Dissociative Identity Disorder is triggered by repeated trauma experienced before the age of nine, which is around when one’s personality begins to fully form, in children who have the innate tendency to dissociate already. We don’t fully know why we are a system, but it’s clear to most that it happened around the age of four. It seems to happen when fight and flight are no longer enough, and the child simply cannot handle life as it is anymore, and they can only imagine someone stronger and more capable to survive it. This goes far beyond imaginary friends, though, as the person they ‘create’ is just a part of them, isolated with memories intended to help them navigate the situation. These ‘alters‘, as they’re often called, can be ‘trauma holders’, designed to ‘hold’ the unhappy memories so the child can function, ‘protectors’ which are alters designed to take over when situations are unsafe and scary, and many, many more. Once one is created, more can be made. Instead of the usual fight, flight, fawn, and freeze, they can also split and switch, switch being to change who is ‘fronting’ (being in charge of the body), and split being to make a new alter entirely. A group of alters is called a ‘system‘, as in ‘we are a system’.

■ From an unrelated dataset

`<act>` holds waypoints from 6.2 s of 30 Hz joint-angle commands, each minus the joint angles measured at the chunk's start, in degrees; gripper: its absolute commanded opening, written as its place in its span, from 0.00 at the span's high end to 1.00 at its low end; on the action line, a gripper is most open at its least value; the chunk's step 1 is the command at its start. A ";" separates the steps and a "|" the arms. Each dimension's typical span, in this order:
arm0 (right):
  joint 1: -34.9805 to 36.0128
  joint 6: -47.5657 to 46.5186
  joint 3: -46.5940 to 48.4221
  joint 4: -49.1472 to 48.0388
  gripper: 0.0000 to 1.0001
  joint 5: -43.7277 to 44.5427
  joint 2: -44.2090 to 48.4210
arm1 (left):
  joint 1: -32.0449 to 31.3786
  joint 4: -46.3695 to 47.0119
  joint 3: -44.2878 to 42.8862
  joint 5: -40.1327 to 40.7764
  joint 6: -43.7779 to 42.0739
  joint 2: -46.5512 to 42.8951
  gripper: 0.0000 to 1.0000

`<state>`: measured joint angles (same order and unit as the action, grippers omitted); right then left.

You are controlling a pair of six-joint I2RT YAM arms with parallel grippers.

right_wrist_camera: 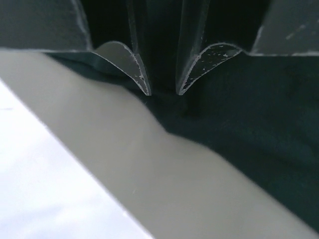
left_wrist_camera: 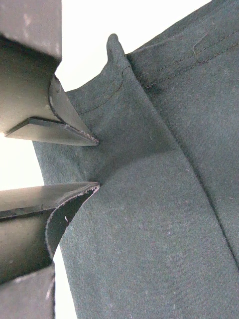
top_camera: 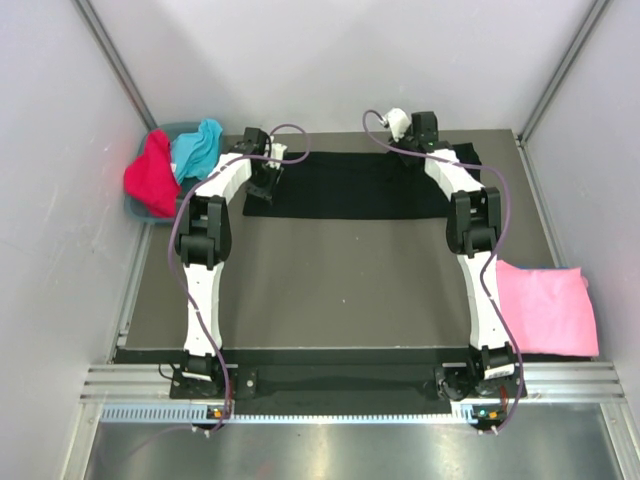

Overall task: Fold and stack the t-shirts
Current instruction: Fold the tshirt

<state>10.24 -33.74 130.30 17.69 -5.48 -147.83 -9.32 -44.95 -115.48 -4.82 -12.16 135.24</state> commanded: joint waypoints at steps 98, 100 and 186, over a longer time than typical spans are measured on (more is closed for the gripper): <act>0.04 8.51 1.89 -0.29 1.00 -5.86 5.89 | -4.13 -1.81 0.61 0.78 -0.05 0.99 0.59; 0.04 8.60 1.89 -0.47 1.00 -6.04 6.06 | -4.13 -1.72 0.61 0.78 -0.05 0.82 0.59; 2.15 13.26 -12.26 1.73 0.06 2.40 24.25 | -1.49 -15.70 4.18 -1.86 -36.16 -13.94 0.53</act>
<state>12.47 -21.80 119.42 18.72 -3.16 -127.55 -10.57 -57.21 -115.79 -6.57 -38.13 127.98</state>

Experiences vary a lot from system to system. Some switch easily and smoothly while others have harsh and abrupt switches. Some systems have alters that primarily all get along, others may have constant arguing and trouble communicating.
Some systems remember things between switch-outs pretty well, others have firewalls of amnesia between them. We are the latter. This is not a pretty disorder, I can look an old friend in the eyes and have no idea who they are. Haircuts and tattoos have to be agreed on by an entire group of people, and the societal understanding of systems is very poor. “Are any of you…evil?” Is a common question, which really takes the fun out of parties. None of us are evil, we have a stick-in-the-mud, if that counts, but he’s working on it.

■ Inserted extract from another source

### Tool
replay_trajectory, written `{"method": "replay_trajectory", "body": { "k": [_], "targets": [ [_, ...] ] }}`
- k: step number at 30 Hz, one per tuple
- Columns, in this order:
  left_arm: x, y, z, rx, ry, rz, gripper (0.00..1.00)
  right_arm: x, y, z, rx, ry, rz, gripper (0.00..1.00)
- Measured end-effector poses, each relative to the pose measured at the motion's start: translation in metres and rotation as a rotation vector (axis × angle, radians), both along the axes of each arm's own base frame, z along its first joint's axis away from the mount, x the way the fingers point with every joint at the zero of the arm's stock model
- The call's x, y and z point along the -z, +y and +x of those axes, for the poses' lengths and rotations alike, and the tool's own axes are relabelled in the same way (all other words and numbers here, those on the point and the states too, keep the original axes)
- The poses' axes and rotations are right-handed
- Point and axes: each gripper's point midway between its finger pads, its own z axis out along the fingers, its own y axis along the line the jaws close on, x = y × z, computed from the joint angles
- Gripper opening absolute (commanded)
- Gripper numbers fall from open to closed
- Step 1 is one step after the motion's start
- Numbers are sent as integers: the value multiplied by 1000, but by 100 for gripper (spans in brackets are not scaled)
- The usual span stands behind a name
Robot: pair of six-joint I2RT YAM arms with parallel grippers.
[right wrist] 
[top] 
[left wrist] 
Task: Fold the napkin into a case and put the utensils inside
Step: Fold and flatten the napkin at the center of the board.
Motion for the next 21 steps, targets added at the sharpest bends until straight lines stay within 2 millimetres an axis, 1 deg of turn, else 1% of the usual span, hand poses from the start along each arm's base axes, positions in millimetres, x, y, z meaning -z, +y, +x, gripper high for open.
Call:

There is no cure, and the most common treatment until recently was re-integration (therapy to become one person again), which can sound appealing to non-systems but ultimately isn’t for everyone. First of all, you’ll forever have DID and can split again in the face of trauma. Second of all, what if I suggested you became someone else tomorrow, someone you’d never met. For the Doctor Who fans, would you choose to ‘regenerate’ and become someone else entirely, with different wants and needs, or would you rather stay you? For some systems reintegration is the answer, for us, probably not.
The they/them pronouns we use on the site are hilariously because we are actually plural. The images of us on the site are from ‘Pippin’ our only actually non-binary alter. We haven’t looked like Pippin in years, since not all of us were cool with the hair chop (which happened before we knew). The name Bay was chosen years ago by a long term host (someone who does most of the fronting for a long time). We all like it well enough to use it day-to-day, but we also have our own names independently for our loved ones to use. We have Jaxson, Pippin, Ava, Bay, Ella, Samantha, and Intern. We use Capsule as a system name, because when you use a gashapon machine you get a capsule, but which one? It’s a surprise.
We don’t know how to handle a site as a system, but we think it’ll be better if the site actually knows. There’s been a lot of writers for the Sims Overthinking series and it keeps changing tone depending on who’s hosting at the time, and we’re burning out trying to play normal. Seven people in one trench coat is a bit of a squeeze.